Task to carry out> Repeat the data that follows exactly, starting at the line with "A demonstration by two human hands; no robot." and ending at the line with "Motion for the", and leave out every picture.

Stored data>
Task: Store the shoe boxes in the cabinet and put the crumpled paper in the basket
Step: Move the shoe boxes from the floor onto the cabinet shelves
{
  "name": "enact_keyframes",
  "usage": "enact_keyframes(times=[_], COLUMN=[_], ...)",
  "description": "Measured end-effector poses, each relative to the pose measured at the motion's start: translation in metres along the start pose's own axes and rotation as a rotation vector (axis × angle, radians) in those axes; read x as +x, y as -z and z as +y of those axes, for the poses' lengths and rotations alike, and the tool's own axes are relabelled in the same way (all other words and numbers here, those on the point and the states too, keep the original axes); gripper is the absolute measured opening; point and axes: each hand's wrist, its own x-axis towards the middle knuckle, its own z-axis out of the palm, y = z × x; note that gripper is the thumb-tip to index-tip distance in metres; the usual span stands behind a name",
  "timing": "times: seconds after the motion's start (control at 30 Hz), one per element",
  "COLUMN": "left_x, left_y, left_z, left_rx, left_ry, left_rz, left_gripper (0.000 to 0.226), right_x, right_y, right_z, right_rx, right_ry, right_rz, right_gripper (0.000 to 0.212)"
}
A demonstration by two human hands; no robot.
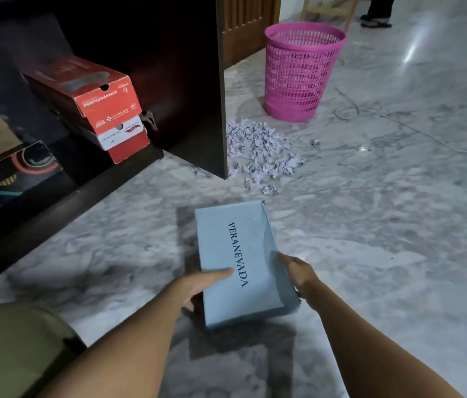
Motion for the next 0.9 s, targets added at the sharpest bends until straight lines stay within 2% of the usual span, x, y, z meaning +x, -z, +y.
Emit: enact_keyframes(times=[0.13,0.2,0.23,0.3,0.37,0.43,0.47,0.57,0.7,0.83,0.9], left_x=[0.011,0.011,0.011,0.008,0.006,0.000,-0.001,-0.004,-0.014,-0.041,-0.061], left_y=[-0.004,-0.010,-0.013,-0.017,-0.018,-0.013,-0.008,0.010,0.039,0.069,0.085], left_z=[-0.012,-0.015,-0.017,-0.020,-0.022,-0.019,-0.018,-0.008,0.007,0.029,0.043], left_rx=[-0.147,-0.252,-0.298,-0.347,-0.392,-0.447,-0.479,-0.607,-0.805,-0.891,-0.918], left_ry=[-0.039,-0.125,-0.185,-0.255,-0.295,-0.321,-0.340,-0.400,-0.445,-0.568,-0.664], left_rz=[-0.015,-0.041,-0.048,-0.020,0.001,0.028,0.066,0.189,0.226,0.354,0.413], left_gripper=[0.106,0.084,0.065,0.039,0.030,0.020,0.020,0.052,0.082,0.079,0.066], right_x=[0.002,0.009,0.005,-0.007,-0.012,-0.011,-0.011,-0.009,-0.015,-0.026,-0.035], right_y=[-0.004,-0.007,-0.007,-0.009,-0.009,-0.013,-0.015,-0.024,-0.037,-0.045,-0.049], right_z=[0.024,0.029,0.027,0.018,0.012,0.003,-0.005,-0.031,-0.077,-0.130,-0.156], right_rx=[-0.061,0.004,0.049,0.062,0.045,0.050,0.056,0.084,0.086,0.066,0.087], right_ry=[-0.135,-0.120,-0.099,-0.034,0.017,0.078,0.110,0.191,0.306,0.430,0.483], right_rz=[-0.137,-0.198,-0.235,-0.264,-0.246,-0.226,-0.227,-0.253,-0.300,-0.323,-0.328], right_gripper=[0.074,0.085,0.079,0.052,0.037,0.035,0.034,0.033,0.033,0.035,0.035])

Answer to this exercise>
A demonstration by two human hands; no robot.
Motion for the next 0.9 s, targets added at the sharpest bends until straight lines stay within 2% of the usual span, x, y, z meaning +x, -z, +y.

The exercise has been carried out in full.